Miklos Legrady holds a B.Sc. in Photography from the Visual Studies Workshop, Rochester, N.Y. / S.U.N.Y, Purchase, N.Y., and an M.F.A. in Photography and Multi-Media from Concordia University in Montreal. He was co-founder of the New York performance group The Collective Unconscious and co-director for 3 years. His writing on art theory has been published since 2015 and as of 2017 Legrady is Toronto Editor of Chicago’s New Art Examiner.

Volume 32 no 3 Jan/Feb 2018 pp 16 -17

16 thoughts on “Jerry Saltz and the devil in disguise.

    1. Hi Jeremy, of course failure or success are definitions, judgments by… somebody. It could be ourselves, it could be others, but since the role of an artist is that of cultural contribution, culture and time might yet say the successful actually failed, or the failure was a genuine contribution. But on the personal level, as a painter, I find myself seized by inspiration that produces work greater than I had ever thought I could do, and so I believe that is successful both on a personal and a cultural level. It seems to me that there’s an inspiration that makes works of art and the artists who make them successful, if the inspiration is well informed and the artist makes an effort.

      1. Thank you for your answer Miklos; what a powerful message you give.

        It made me search for your work and found your online studio:
        http://www.mikloslegrady.com/start/index.html
        I especially appreciated “Art Against Racism and other Catastrophes”,
        your aerosol art, “Desperately Seeking Beauty” and “Matchbook”, which I found entirely different from everything else that you do.

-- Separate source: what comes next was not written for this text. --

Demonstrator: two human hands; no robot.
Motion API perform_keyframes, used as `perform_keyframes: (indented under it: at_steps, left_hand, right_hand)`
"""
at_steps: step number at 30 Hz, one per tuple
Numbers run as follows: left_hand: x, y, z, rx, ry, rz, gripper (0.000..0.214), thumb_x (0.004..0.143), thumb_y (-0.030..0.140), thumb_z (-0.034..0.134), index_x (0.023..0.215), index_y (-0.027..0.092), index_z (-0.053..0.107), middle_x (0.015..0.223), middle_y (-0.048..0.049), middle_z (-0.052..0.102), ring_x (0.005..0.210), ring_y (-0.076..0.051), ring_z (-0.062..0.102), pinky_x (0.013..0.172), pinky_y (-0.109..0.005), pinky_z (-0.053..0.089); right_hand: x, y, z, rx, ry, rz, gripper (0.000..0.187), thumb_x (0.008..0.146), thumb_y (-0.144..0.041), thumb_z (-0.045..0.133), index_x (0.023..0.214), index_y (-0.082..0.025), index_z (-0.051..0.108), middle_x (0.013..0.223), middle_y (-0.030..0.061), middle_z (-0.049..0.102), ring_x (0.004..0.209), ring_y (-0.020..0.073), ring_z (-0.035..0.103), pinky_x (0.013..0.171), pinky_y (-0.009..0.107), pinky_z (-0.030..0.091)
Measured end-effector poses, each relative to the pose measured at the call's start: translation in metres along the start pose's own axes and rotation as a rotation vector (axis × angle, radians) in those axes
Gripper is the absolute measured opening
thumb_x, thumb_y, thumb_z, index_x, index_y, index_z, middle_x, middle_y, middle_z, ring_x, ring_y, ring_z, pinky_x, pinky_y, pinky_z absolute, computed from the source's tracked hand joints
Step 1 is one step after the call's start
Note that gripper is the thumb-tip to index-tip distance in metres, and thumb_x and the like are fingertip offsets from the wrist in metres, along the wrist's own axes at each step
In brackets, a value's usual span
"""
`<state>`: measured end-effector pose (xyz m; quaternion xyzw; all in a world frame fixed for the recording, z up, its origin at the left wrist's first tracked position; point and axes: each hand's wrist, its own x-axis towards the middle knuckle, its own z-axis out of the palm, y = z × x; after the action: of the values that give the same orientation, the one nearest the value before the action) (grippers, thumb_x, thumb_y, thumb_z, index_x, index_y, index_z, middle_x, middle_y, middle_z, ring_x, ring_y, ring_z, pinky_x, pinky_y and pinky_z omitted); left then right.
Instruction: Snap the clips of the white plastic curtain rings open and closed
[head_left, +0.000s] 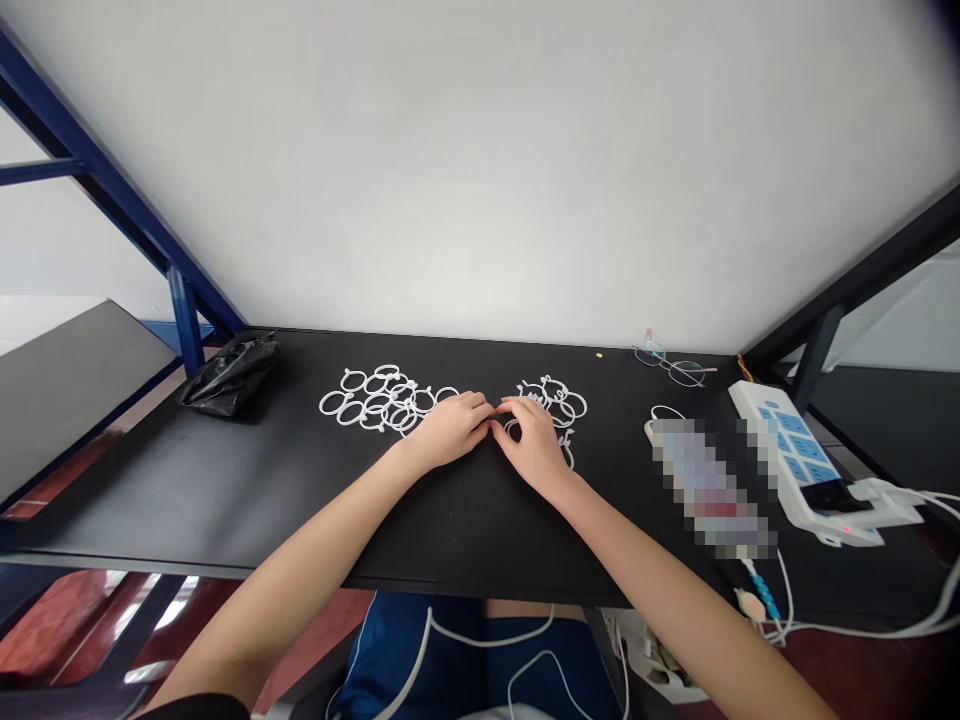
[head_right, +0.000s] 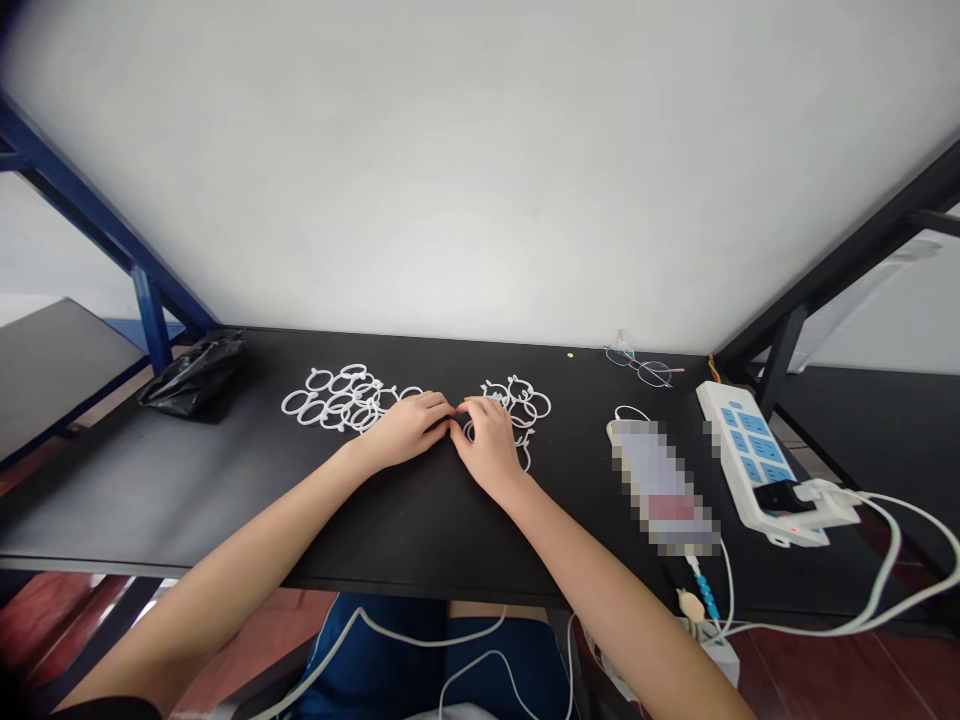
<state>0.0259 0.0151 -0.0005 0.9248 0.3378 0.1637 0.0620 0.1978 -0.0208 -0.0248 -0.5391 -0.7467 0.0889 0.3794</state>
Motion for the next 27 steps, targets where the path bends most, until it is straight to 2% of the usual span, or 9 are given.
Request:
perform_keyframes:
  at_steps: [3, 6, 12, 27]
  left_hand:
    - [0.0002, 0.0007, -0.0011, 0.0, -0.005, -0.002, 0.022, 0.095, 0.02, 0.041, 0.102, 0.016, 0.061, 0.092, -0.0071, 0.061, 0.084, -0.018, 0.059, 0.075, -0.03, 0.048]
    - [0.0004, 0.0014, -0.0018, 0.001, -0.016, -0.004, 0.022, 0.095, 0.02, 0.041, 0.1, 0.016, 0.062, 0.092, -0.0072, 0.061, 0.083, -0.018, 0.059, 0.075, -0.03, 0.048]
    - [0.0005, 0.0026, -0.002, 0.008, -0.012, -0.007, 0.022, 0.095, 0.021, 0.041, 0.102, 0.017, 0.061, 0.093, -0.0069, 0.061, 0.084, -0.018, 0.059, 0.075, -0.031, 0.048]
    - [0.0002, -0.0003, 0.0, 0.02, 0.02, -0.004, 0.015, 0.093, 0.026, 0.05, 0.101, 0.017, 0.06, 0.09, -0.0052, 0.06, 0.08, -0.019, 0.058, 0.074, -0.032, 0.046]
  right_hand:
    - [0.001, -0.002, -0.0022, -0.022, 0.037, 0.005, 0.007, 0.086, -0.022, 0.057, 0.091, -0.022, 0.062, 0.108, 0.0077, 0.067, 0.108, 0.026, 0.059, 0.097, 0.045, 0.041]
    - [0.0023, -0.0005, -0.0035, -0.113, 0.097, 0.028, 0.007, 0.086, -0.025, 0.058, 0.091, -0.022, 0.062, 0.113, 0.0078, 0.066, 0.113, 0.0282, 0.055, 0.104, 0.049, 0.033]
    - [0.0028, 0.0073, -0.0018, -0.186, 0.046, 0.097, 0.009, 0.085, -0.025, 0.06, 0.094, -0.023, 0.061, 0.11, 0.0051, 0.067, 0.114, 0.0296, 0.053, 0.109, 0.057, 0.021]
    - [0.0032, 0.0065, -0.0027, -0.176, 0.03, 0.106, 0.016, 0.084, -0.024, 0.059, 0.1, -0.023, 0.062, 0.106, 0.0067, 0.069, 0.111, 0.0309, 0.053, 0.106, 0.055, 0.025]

        It’s quite an achievement to be both a gifted writer and painter.

  1. Miklos,
    Your article on Jeremy Salz left me very unsure about your real opinion – one moment full of praise and the next deprecating what he does, be it artist or art critic. What was your real intention here? However, you have succeeded in making me search for his paintings, which I found very interesting. I would hope that he could decide to exhibit them, otherwise why would he have allowed them to go online in the first place, if not for that reason?

    1. Hi Andy, Your observation brings to mind the dual nature of humanity and of life itself. The Yin Yang symbol is a good illustration. Saltz like you and I is a smart boy with his own limitations to overcome, and that’s possibly the point of this article, how to overcome our own limitations.

      1. What a wise man you must be and also quite a positivist; I admire your philosophy. I didn’t know that you were also an established artist, not only an insightful art critic. Artists often don’t have as strong writing skills as their visual skills. I know because I’ve seen it through my teaching time and again; talented artists generally don’t have strong verbal skills and vice versa for writers who usually can’t paint, nor do they have the desire to do so.

    2. Saltz is obviously smart enough to rise to the top of the hill, and he often says brilliant things and does so in a literary form, so he’s better than most. That’s a plus. But then he also says nonsense like calling for artists to “de-skill”, to lose one’s skill, (it’s the hottest trend he says)… which supposedly will bring about the golden age of the simple minded. A man of extremes one would say, capable of brilliant thoughts and the opposite.

  2. Saltz in his review of the “Price of Everything” was trying to be a critic of the “scene” when he was in fact part of the movie. He hasn’t sorted this out. Buddies with Willem Dafoe, godfather to Lena Dunham. His volubility gets the better of him as in this comment on Rothko from the review of the “Price of Everything” : “Rothko’s floating, fuzzy, Buddhist TV-shapes”. So much for Rothko’s spirituality. He turns him into a postmodern hipster!Nor could he see how Schnabel was conflating himself with Van Gogh in his review of Schnabel’s film on Van Gogh.

    1. Hi Martin,
      Long time no see! I’m Andy and am sure you can’t have forgotten me. So you write now for Artscope; what else is new, as we all try to sort it out?

          1. wow, just read that. Enjoyed it. It’s always a matter of the writer’s language, that’s a gift.